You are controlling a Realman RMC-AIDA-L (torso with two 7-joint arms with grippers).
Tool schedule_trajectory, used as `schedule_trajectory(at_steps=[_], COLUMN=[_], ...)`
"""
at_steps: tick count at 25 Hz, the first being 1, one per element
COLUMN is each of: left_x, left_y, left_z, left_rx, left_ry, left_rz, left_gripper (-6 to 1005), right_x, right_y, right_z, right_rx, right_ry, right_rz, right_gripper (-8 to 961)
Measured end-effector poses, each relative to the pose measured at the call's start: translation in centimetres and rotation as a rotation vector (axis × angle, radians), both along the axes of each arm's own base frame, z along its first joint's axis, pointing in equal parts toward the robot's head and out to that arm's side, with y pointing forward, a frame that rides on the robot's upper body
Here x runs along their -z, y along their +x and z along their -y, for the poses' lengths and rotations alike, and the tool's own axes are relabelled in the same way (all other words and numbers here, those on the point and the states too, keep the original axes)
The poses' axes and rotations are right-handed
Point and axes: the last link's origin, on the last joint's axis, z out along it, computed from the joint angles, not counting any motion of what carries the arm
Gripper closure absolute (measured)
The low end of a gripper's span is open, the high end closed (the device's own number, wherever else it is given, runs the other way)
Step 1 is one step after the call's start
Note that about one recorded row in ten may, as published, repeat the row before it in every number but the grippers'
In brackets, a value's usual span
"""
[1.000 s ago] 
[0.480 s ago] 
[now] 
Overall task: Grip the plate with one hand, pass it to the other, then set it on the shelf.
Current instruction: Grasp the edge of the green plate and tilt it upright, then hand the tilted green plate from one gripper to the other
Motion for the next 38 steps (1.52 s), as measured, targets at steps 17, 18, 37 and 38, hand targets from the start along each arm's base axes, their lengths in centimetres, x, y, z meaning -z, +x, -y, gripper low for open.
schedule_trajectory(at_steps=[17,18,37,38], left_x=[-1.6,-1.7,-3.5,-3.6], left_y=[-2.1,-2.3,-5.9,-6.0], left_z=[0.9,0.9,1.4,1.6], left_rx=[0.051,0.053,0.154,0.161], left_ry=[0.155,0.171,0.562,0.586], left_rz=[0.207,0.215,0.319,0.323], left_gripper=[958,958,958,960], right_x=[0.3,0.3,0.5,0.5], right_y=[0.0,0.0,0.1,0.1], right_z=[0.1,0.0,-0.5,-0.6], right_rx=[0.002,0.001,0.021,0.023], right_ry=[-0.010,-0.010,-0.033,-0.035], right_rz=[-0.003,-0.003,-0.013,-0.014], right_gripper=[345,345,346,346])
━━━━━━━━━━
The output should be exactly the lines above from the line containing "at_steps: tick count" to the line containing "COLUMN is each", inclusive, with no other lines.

at_steps: tick count at 25 Hz, the first being 1, one per element
COLUMN is each of: left_x, left_y, left_z, left_rx, left_ry, left_rz, left_gripper (-6 to 1005), right_x, right_y, right_z, right_rx, right_ry, right_rz, right_gripper (-8 to 961)

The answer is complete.